== Data section ==
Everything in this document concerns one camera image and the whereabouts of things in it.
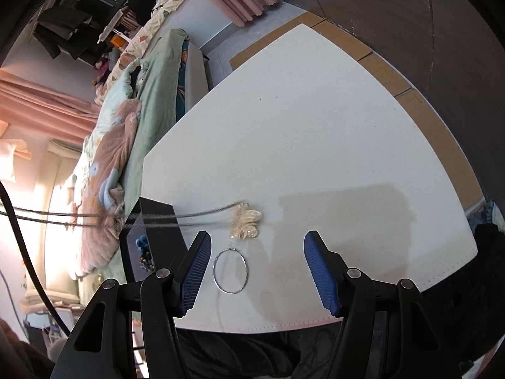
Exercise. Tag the floral window seat mat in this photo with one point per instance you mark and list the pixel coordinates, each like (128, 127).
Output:
(158, 19)

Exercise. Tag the teal patterned sheet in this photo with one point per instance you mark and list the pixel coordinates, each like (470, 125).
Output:
(180, 87)

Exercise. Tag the silver bangle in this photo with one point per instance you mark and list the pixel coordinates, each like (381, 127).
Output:
(232, 293)

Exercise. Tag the cream hanging towel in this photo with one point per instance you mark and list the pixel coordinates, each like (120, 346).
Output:
(12, 158)

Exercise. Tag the beige bed headboard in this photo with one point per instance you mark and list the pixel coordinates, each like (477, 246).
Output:
(55, 225)

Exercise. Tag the cardboard floor sheets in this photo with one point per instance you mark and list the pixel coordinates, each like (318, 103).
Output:
(434, 126)

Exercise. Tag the white bedside table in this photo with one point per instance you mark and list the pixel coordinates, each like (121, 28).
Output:
(315, 126)

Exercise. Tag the tan crumpled scrap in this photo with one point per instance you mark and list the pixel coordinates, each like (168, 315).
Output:
(98, 280)

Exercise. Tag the bed with green sheet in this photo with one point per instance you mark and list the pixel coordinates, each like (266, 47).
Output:
(154, 118)

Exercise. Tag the dark hanging clothes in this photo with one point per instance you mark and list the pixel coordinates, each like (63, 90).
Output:
(67, 23)

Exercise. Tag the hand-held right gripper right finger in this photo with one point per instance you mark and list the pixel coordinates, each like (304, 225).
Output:
(321, 276)

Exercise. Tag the black bag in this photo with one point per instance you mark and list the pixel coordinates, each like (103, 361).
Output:
(142, 4)

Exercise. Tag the black jewelry box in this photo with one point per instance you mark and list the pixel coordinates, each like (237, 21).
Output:
(161, 244)

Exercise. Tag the pale green duvet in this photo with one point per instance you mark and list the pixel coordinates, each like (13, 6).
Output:
(122, 87)

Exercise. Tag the person's grey pants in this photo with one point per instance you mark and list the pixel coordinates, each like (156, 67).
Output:
(256, 355)

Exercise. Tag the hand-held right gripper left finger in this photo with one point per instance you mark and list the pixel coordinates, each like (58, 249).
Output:
(195, 272)

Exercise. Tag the pink floral blanket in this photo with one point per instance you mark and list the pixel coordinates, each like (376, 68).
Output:
(110, 158)

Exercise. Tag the stuffed toys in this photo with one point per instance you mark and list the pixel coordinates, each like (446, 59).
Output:
(101, 71)

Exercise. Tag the orange box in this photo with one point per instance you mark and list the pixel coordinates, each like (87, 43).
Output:
(119, 40)

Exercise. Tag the dark brown wardrobe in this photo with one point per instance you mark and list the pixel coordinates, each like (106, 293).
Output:
(394, 15)

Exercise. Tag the white drying rack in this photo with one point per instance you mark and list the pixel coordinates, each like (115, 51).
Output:
(114, 23)

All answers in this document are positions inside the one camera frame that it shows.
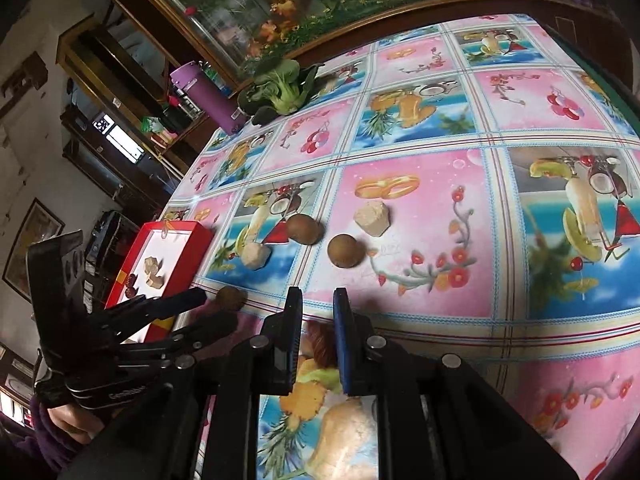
===
▶ **What to produce**
Each entry above has to be set down again verbatim, except for its pictures.

▶ **Solution to the exercise**
Everything in this document concerns one camera image and the whereabouts of things in it.
Exercise. Tag the floral window seat mat in this photo with one point per instance you mark and list the pixel coordinates, each like (128, 127).
Output:
(158, 19)

Exercise. Tag the teal patterned sheet in this photo with one point per instance you mark and list the pixel coordinates, each like (470, 125).
Output:
(180, 87)

Exercise. Tag the silver bangle in this photo with one point per instance you mark and list the pixel coordinates, each like (381, 127).
Output:
(232, 293)

Exercise. Tag the cream hanging towel in this photo with one point per instance you mark and list the pixel coordinates, each like (120, 346).
Output:
(12, 158)

Exercise. Tag the beige bed headboard in this photo with one point per instance you mark and list the pixel coordinates, each like (477, 246).
Output:
(55, 225)

Exercise. Tag the cardboard floor sheets in this photo with one point per instance you mark and list the pixel coordinates, each like (318, 103).
Output:
(434, 126)

Exercise. Tag the white bedside table in this photo with one point per instance you mark and list the pixel coordinates, each like (121, 28).
Output:
(315, 126)

Exercise. Tag the tan crumpled scrap in this photo with one point per instance you mark and list the pixel coordinates, each like (168, 315).
Output:
(98, 280)

Exercise. Tag the bed with green sheet in this photo with one point per instance you mark and list the pixel coordinates, each like (266, 47).
Output:
(154, 118)

Exercise. Tag the dark hanging clothes in this photo with one point per instance you mark and list the pixel coordinates, each like (63, 90).
Output:
(67, 23)

Exercise. Tag the hand-held right gripper right finger in this photo with one point per instance you mark and list the pixel coordinates, each like (304, 225).
Output:
(321, 276)

Exercise. Tag the black bag in this photo with one point per instance you mark and list the pixel coordinates, each like (103, 361).
Output:
(142, 4)

Exercise. Tag the black jewelry box in this photo with one point per instance you mark and list the pixel coordinates, each like (237, 21).
Output:
(161, 244)

Exercise. Tag the pale green duvet in this photo with one point per instance you mark and list the pixel coordinates, each like (13, 6).
Output:
(122, 87)

Exercise. Tag the person's grey pants in this photo with one point per instance you mark and list the pixel coordinates, each like (156, 67).
Output:
(256, 355)

Exercise. Tag the hand-held right gripper left finger in this photo with one point per instance you mark and list the pixel coordinates, each like (58, 249).
Output:
(195, 272)

Exercise. Tag the pink floral blanket in this photo with one point per instance you mark and list the pixel coordinates, each like (376, 68).
Output:
(110, 158)

Exercise. Tag the stuffed toys in this photo with one point per instance you mark and list the pixel coordinates, each like (446, 59).
Output:
(101, 71)

Exercise. Tag the orange box in this photo with one point per instance you mark and list the pixel coordinates, each like (87, 43).
Output:
(119, 40)

Exercise. Tag the dark brown wardrobe in this photo with one point per instance you mark and list the pixel coordinates, each like (106, 293).
Output:
(394, 15)

Exercise. Tag the white drying rack in this photo with one point per instance you mark and list the pixel coordinates, each like (115, 51).
Output:
(114, 23)

All answers in this document are positions inside the one camera frame that it shows.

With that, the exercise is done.